Remember the phrase "MMM: Meat, Material, Medium" as a framework for good content production. By Gary Vaynerchuk (GaryVee).

Breakdown of MMM in Content Creation:

Meat: The core substance or valuable message of the content.

Material: The quality of the content (research, storytelling, production value).

Medium: The platform or format where the content is shared (video, podcast, blog, etc.).

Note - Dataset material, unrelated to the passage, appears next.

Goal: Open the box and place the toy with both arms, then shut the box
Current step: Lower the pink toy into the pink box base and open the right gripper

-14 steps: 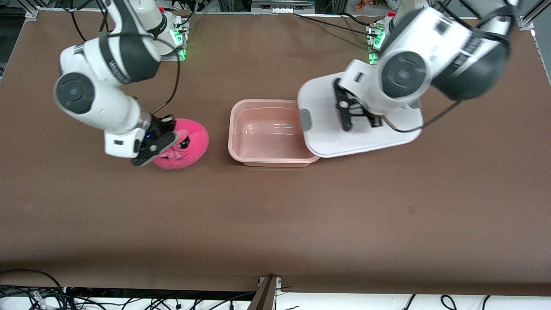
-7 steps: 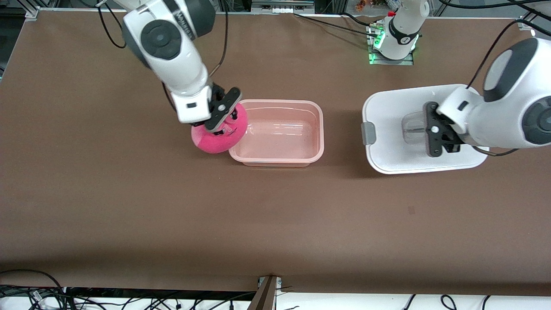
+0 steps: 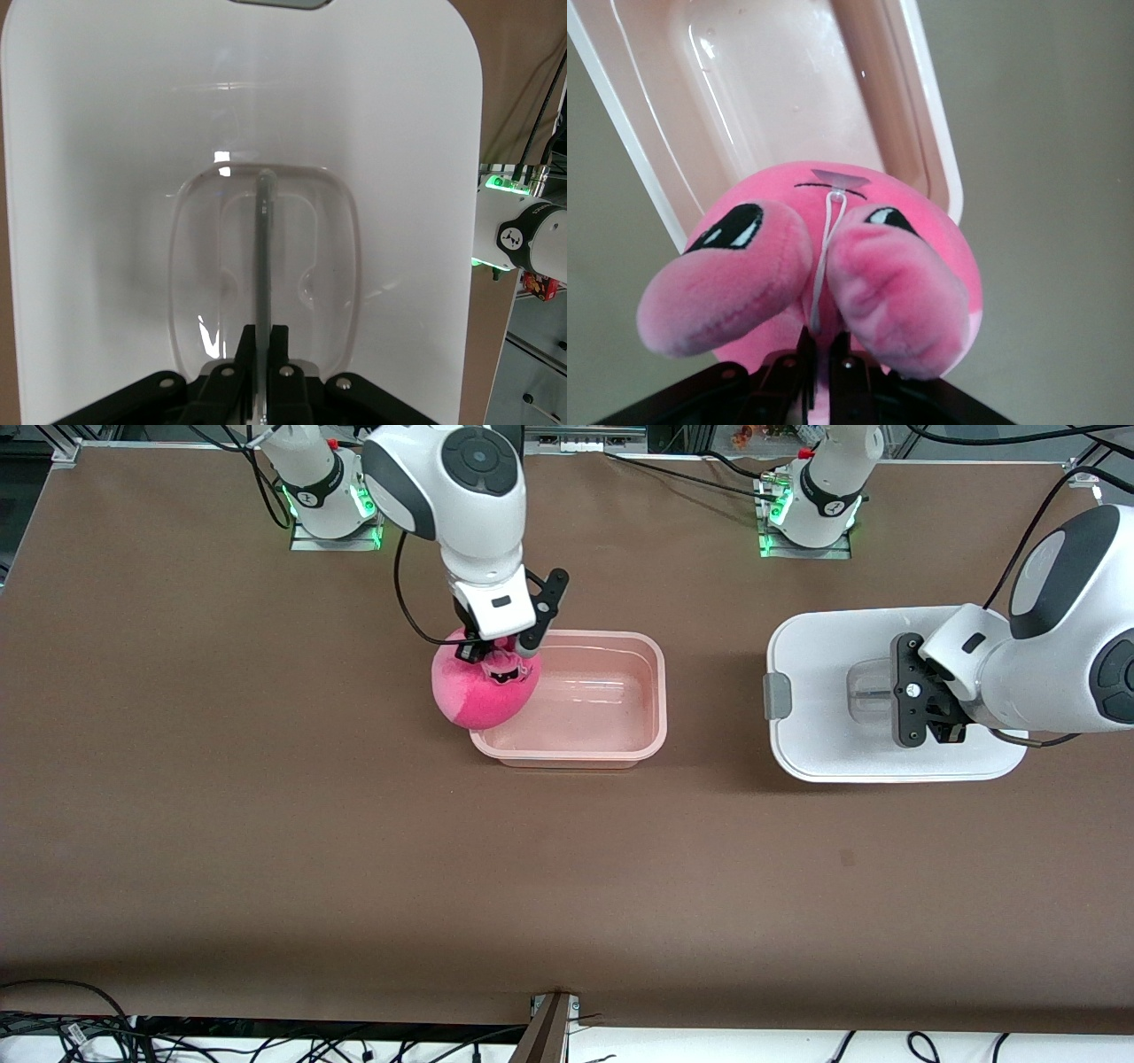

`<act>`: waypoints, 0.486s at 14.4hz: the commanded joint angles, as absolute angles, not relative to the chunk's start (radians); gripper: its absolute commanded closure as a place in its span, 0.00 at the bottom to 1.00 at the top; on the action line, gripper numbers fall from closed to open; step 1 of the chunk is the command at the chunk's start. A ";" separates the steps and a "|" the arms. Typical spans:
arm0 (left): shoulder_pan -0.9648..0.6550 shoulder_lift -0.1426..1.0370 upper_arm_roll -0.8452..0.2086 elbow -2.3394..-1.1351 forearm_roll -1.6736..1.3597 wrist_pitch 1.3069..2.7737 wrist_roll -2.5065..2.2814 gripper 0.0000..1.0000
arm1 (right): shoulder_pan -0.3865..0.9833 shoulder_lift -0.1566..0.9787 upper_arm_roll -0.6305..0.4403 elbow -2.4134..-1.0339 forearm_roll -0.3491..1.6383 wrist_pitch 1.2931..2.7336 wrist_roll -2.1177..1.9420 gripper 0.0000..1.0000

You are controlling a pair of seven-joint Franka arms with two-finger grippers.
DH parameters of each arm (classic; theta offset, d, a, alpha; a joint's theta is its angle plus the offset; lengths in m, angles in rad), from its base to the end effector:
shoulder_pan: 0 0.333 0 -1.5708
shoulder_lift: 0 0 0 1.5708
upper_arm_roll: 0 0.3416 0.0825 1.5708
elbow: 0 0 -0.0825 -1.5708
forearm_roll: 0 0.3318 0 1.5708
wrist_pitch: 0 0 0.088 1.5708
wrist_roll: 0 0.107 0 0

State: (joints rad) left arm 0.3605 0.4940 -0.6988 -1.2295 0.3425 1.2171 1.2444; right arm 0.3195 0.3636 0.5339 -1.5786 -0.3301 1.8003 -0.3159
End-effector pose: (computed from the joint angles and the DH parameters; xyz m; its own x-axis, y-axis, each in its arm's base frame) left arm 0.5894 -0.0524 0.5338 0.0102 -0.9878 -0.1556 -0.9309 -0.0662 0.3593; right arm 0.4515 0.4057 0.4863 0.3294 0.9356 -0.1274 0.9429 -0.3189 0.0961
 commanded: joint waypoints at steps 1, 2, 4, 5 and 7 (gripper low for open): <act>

Gary Vee emphasizes that great content must have strong substance (Meat), be well-produced (Material), and be optimized for the right platform (Medium).

boisselle replied:

read more technical papers, copy them, rearrange them, write your own.

Arunachalam replied:

I recommend you to follow technical style guide used by freCodeCamp or Digital ocean.

I'm personally a technical writer at freeCodeCamp. It's a well recognised platform

Here's the link

Apart from this, most of the people suggested that the more you write the better you become.

I think, the best way here would be to imitate others (who are good at it), and then innovate when writing for yourself.